Brief: Scan the data below. Pull out each line where "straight" occurs.

Source data:

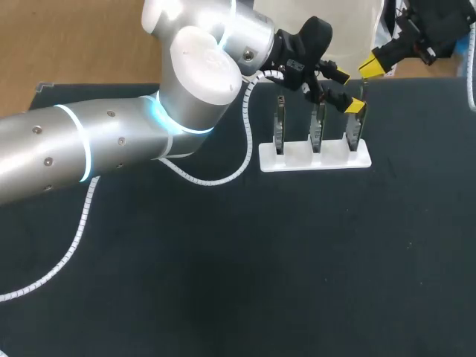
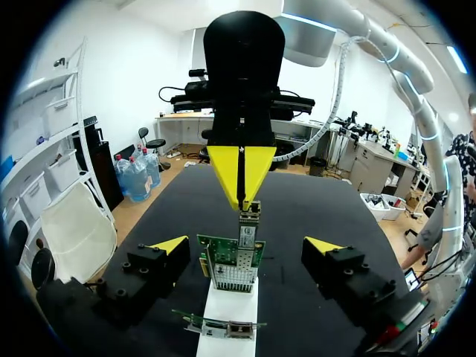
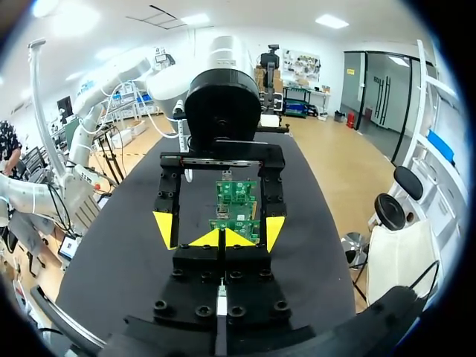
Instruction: Pick up the optical module with the left hand, and insert it into the network port with the right hand.
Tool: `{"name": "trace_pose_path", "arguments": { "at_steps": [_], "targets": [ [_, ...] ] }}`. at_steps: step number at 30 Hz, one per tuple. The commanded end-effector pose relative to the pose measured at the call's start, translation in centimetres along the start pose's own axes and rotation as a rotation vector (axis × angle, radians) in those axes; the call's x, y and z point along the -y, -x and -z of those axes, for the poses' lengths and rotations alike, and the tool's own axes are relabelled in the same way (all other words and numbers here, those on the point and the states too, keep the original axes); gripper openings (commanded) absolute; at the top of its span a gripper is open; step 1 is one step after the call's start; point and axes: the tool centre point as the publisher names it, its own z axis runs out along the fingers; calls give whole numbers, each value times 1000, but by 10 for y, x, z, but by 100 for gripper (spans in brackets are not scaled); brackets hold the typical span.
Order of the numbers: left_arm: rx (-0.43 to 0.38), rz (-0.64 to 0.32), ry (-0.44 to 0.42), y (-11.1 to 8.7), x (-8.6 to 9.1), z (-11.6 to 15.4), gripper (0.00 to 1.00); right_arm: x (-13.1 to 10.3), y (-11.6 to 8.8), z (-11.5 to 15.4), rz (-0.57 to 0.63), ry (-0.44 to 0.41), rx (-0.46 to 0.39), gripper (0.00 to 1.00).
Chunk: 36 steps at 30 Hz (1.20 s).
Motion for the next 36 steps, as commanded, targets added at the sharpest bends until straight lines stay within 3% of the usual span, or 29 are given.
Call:
{"name": "trace_pose_path", "arguments": {
  "at_steps": [1,36],
  "targets": [
    [-4,1,0,1,0,0,100,2,-3,0,-9,4,0,0],
    [-4,1,0,1,0,0,100,-2,-28,-15,-96,43,-11,0]
  ]
}}
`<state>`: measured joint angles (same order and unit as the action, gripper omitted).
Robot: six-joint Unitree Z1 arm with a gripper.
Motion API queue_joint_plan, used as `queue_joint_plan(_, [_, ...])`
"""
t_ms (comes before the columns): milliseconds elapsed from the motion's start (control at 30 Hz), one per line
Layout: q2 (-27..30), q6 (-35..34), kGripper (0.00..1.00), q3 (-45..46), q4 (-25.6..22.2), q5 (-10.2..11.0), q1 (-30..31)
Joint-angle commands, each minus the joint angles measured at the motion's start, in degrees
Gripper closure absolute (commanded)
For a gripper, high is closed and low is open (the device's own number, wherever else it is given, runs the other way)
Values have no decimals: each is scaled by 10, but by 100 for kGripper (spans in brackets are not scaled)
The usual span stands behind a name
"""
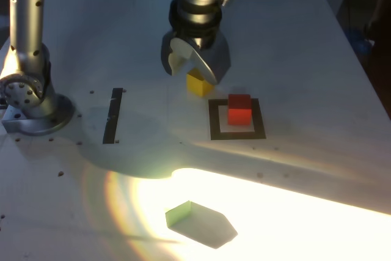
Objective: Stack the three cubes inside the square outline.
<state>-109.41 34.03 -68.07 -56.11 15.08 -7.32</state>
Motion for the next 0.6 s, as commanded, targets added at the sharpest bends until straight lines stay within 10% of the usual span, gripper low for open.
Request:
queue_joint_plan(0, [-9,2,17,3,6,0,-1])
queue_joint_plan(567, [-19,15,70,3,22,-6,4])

Result for this exercise:
Motion for the next 36 steps, as commanded, targets added at the sharpest bends until straight lines stay within 3% of the usual span, or 29 are given.
Motion for the next 0.6 s, as commanded, targets added at the sharpest bends until straight lines stay within 10% of the usual span, gripper low for open.

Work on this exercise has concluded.